__Required work__: From the material below, copy out each line with the word "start" in it.

__Data provided__:

● ● ● ● ● ● ●

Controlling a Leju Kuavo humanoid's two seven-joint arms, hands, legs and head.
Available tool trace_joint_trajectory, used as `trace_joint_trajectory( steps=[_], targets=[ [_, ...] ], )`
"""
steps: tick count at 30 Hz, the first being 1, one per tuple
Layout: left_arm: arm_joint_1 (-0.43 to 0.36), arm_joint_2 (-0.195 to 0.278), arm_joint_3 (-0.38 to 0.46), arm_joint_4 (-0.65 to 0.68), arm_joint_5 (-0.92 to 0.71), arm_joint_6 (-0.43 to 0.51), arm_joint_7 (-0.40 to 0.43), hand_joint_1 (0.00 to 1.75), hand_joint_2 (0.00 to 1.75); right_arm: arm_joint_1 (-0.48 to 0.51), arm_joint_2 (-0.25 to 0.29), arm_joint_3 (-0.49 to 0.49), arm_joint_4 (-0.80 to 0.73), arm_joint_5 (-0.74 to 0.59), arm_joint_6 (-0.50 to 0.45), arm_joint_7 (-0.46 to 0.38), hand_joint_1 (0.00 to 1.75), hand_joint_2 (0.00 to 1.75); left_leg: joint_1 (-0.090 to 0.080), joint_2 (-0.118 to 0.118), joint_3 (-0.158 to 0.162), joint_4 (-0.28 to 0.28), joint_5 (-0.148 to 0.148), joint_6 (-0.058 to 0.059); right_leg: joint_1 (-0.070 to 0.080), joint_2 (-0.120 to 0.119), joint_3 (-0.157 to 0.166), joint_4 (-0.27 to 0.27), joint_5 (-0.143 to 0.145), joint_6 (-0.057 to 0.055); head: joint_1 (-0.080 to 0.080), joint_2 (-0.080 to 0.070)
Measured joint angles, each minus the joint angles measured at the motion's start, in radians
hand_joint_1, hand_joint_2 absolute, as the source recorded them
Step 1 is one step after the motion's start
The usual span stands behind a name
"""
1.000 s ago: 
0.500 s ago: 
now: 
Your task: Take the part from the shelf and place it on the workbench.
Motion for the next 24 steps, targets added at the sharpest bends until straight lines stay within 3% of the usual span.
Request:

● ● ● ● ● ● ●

__Exercise response__:
Measured joint angles, each minus the joint angles measured at the motion's start, in radians
Step 1 is one step after the motion's start

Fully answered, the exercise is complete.